🤖 AI Summary
This study addresses the challenge of efficiently and reliably quantifying epistemic uncertainty in deep neural networks for safety-critical applications, where existing Bayesian approaches often incur prohibitive computational costs. By leveraging random matrix theory and extensive empirical evaluation, the work systematically compares Bayesian generalized linear models constructed via full-network linearization against those using only the final-layer linearization. The analysis demonstrates, for the first time, that linearizing solely the last layer yields uncertainty estimates nearly on par with full-network linearization while achieving substantially improved computational efficiency.
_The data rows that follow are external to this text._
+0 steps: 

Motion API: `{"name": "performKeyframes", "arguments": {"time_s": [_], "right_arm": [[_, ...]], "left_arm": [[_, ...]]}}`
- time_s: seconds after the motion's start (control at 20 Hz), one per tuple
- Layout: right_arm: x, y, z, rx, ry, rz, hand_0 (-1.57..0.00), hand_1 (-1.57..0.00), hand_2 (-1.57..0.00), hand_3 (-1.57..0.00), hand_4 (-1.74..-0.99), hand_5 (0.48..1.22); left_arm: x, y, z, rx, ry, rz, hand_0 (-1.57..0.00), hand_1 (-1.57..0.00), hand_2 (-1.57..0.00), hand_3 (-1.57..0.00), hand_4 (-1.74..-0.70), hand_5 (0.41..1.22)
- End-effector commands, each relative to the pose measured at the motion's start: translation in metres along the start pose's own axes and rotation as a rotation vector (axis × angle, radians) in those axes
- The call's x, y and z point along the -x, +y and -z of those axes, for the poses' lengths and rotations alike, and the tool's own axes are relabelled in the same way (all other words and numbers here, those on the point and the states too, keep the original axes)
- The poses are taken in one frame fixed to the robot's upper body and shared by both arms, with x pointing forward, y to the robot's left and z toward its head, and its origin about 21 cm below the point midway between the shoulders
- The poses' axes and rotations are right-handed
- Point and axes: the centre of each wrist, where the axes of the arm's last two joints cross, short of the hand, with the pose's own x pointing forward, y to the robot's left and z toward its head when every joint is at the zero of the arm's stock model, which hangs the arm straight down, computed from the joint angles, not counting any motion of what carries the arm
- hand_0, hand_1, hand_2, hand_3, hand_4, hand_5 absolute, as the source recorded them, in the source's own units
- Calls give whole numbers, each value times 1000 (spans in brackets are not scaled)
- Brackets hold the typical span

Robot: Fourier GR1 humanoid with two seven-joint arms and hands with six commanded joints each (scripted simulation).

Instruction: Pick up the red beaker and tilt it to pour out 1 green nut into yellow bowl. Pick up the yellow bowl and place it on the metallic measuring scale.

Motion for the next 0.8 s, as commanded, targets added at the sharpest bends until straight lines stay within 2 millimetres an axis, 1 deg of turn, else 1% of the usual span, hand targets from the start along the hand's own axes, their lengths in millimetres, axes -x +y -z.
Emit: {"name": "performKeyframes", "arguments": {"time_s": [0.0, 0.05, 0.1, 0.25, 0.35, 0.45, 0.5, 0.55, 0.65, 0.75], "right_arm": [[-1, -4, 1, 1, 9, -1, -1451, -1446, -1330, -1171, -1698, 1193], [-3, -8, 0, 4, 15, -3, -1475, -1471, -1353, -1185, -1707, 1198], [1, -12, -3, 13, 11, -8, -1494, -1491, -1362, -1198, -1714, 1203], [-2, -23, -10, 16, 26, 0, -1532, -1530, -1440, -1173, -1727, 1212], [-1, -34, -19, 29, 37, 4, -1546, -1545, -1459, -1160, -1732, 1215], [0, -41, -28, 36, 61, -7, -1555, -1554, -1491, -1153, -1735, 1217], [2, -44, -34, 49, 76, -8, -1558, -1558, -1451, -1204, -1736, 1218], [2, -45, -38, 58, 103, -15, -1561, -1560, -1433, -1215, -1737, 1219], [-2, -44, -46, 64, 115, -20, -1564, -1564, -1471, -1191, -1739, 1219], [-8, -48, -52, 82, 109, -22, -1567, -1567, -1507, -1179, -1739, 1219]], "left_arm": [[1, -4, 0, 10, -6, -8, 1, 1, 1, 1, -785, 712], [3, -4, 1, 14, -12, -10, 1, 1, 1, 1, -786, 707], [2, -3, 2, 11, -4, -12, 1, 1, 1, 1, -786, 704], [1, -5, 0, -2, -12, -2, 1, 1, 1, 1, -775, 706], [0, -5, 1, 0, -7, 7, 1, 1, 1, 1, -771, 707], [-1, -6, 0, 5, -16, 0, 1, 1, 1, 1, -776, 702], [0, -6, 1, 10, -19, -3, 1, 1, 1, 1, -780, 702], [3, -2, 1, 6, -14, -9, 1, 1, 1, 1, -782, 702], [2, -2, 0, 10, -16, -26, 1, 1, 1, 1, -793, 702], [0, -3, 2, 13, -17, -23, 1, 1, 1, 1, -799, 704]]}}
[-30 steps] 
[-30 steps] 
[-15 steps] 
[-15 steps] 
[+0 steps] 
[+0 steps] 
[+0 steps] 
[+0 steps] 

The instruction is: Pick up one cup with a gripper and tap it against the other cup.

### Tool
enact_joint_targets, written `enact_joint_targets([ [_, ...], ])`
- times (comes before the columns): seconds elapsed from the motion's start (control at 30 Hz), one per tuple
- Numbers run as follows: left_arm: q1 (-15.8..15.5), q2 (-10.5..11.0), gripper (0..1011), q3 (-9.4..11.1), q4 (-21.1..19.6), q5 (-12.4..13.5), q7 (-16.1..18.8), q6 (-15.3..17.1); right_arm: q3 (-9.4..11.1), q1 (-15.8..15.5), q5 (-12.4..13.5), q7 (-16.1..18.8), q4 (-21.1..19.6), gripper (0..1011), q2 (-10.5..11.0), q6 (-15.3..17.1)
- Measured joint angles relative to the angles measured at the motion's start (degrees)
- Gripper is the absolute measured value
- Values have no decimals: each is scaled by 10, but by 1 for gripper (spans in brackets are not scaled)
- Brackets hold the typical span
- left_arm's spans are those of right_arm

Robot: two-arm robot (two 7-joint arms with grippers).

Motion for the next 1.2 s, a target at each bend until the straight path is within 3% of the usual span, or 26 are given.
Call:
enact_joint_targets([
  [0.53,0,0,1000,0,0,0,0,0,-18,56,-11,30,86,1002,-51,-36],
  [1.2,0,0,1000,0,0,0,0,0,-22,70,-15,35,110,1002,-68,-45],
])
This finding provides both theoretical justification and practical guidance for deploying scalable Bayesian deep learning methods in real-world settings.
📝 Abstract
Epistemic uncertainty quantification (UQ) for deep neural networks (DNNs) is a requirement for safe adoption of AI in mission-critical settings. Several leading methods for UQ linearize DNNs to form Bayesian Generalized Linear Models (GLMs), where epistemic uncertainty is modeled via the predictive posterior distribution. Linearizing around the parameters of the final connected layer of a DNN is a commonly used approximation for reducing the computational burden of such GLMs, though it is often believed to come at the cost of degraded performance. In this work, we compare GLMs arising from full-network and last-layer linearization using both theoretical and empirical approaches. We first employ tools from random matrix theory to conduct a theoretical comparison; this analysis reveals no meaningful improvement in the UQ capabilities of full linearization. Coupled with a large-scale empirical evaluation across a range of modern machine learning tasks, we arrive at the following conclusion: a last-layer approximation yields comparable UQ performance while offering substantially improved computational efficiency.